> **TASK DIRECTIONS**:
Every line below that has the string "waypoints" needs to be copied.

--

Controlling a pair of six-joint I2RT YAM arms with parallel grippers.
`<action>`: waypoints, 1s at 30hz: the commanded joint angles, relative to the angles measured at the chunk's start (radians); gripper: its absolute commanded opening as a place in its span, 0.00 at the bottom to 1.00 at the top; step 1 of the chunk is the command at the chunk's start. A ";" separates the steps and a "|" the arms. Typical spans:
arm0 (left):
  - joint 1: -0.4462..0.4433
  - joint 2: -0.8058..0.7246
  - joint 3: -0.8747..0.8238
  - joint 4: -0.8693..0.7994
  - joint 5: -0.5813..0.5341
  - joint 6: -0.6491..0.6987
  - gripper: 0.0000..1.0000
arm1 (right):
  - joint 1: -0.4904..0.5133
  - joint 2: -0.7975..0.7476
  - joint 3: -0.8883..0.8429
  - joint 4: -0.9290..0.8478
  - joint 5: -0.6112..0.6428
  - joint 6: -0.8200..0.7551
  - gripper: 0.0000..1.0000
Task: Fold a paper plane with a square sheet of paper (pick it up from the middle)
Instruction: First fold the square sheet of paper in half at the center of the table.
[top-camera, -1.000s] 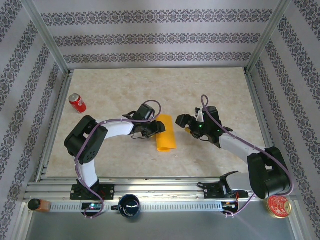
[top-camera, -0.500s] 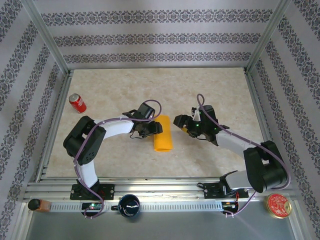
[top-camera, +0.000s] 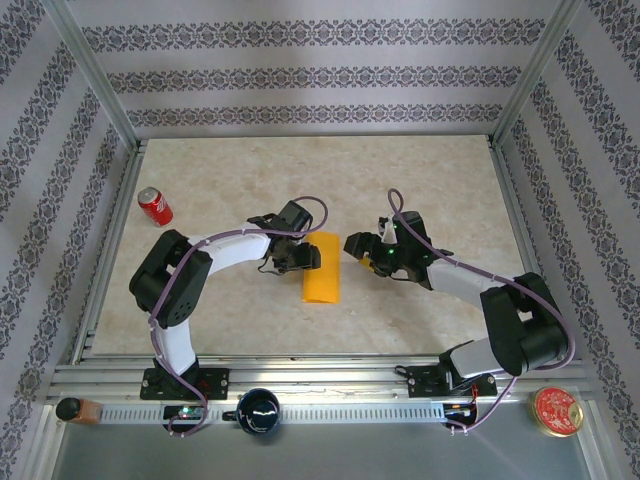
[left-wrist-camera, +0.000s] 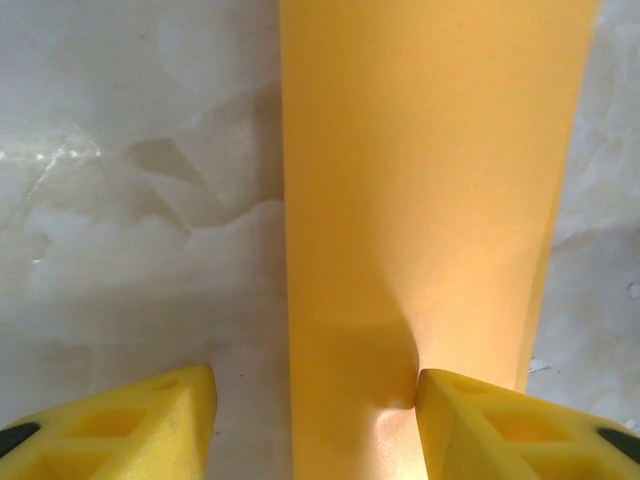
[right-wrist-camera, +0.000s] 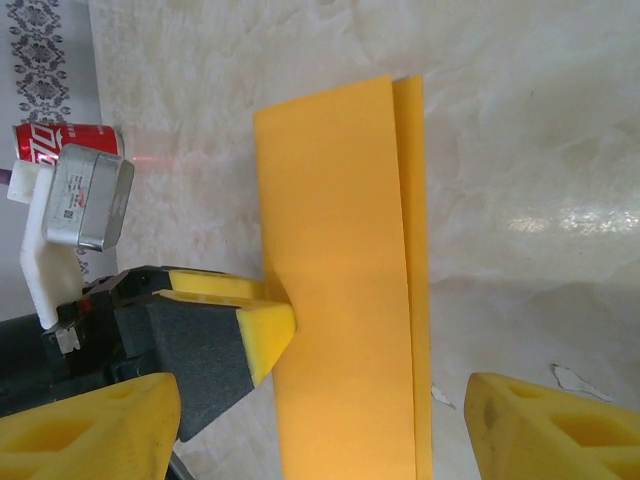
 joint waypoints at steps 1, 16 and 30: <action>0.007 0.014 0.013 -0.067 -0.030 0.037 0.55 | 0.012 -0.010 0.001 0.018 0.004 -0.001 0.76; 0.008 0.049 0.010 -0.007 0.022 -0.040 0.57 | 0.012 -0.036 -0.022 0.016 0.031 0.007 0.77; 0.007 0.079 0.028 0.013 0.063 -0.032 0.59 | 0.013 -0.014 -0.015 0.020 0.029 0.006 0.77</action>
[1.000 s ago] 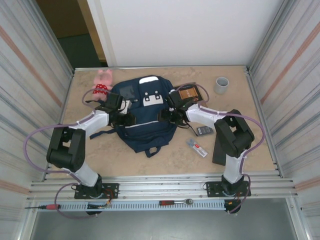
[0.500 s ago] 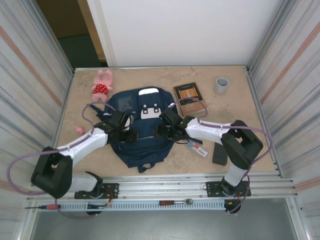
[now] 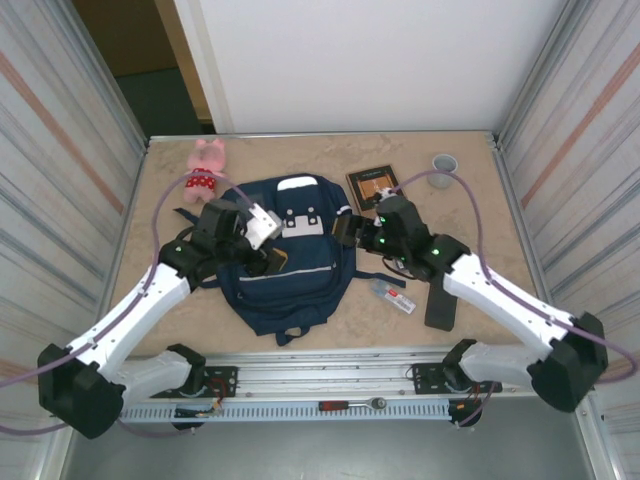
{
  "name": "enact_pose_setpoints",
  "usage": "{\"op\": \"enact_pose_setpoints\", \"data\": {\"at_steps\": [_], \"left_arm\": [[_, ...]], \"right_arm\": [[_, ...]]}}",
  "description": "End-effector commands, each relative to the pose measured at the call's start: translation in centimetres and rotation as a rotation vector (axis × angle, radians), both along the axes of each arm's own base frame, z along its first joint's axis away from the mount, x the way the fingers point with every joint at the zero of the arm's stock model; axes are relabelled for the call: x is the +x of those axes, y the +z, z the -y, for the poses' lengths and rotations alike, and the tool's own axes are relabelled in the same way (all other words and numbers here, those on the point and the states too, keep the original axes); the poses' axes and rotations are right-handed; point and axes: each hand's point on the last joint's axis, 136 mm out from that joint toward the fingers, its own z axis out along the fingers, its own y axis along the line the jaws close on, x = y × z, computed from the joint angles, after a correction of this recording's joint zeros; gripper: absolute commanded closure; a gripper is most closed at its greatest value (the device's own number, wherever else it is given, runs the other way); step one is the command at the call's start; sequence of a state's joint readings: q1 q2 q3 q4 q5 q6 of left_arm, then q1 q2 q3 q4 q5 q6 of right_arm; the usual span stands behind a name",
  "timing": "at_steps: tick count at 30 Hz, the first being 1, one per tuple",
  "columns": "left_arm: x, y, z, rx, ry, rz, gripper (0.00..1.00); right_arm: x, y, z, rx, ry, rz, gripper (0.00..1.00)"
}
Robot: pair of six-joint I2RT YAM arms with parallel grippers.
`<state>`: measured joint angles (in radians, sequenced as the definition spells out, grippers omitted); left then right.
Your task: Pack books, pencil case, and school supplies into a backpack
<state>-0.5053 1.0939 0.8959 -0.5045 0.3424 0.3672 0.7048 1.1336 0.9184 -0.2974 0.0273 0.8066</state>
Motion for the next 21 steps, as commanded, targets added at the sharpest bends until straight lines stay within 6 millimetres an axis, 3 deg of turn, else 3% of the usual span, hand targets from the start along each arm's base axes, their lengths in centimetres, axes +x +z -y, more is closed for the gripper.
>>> {"op": "enact_pose_setpoints", "data": {"at_steps": [1, 10, 14, 21], "left_arm": [[-2.7, -2.2, 1.8, 0.108, -0.391, 0.129, 0.38], [-0.2, -8.0, 2.5, 0.3, -0.481, 0.176, 0.26], [0.5, -9.5, 3.1, 0.302, -0.493, 0.162, 0.23], [-0.3, -11.2, 3.8, 0.299, -0.545, 0.11, 0.21]], "right_arm": [[-0.4, -1.1, 1.4, 0.017, -0.021, 0.015, 0.16], [-1.4, -3.0, 2.6, 0.036, -0.045, 0.019, 0.16], [-1.6, -2.5, 2.7, 0.049, -0.042, 0.04, 0.16], [-1.7, -3.1, 2.6, 0.041, -0.032, 0.031, 0.16]]}}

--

> **ANSWER AREA**:
`<action>`: waypoints, 1s at 30hz: the commanded joint angles, relative to the angles measured at the chunk's start (radians); gripper: its absolute commanded opening as a place in its span, 0.00 at the bottom to 1.00 at the top; step 1 of the chunk is the command at the chunk's start. A ";" separates the steps and a "|" the arms. Typical spans:
 joint waypoints at steps 1, 16 and 30: <action>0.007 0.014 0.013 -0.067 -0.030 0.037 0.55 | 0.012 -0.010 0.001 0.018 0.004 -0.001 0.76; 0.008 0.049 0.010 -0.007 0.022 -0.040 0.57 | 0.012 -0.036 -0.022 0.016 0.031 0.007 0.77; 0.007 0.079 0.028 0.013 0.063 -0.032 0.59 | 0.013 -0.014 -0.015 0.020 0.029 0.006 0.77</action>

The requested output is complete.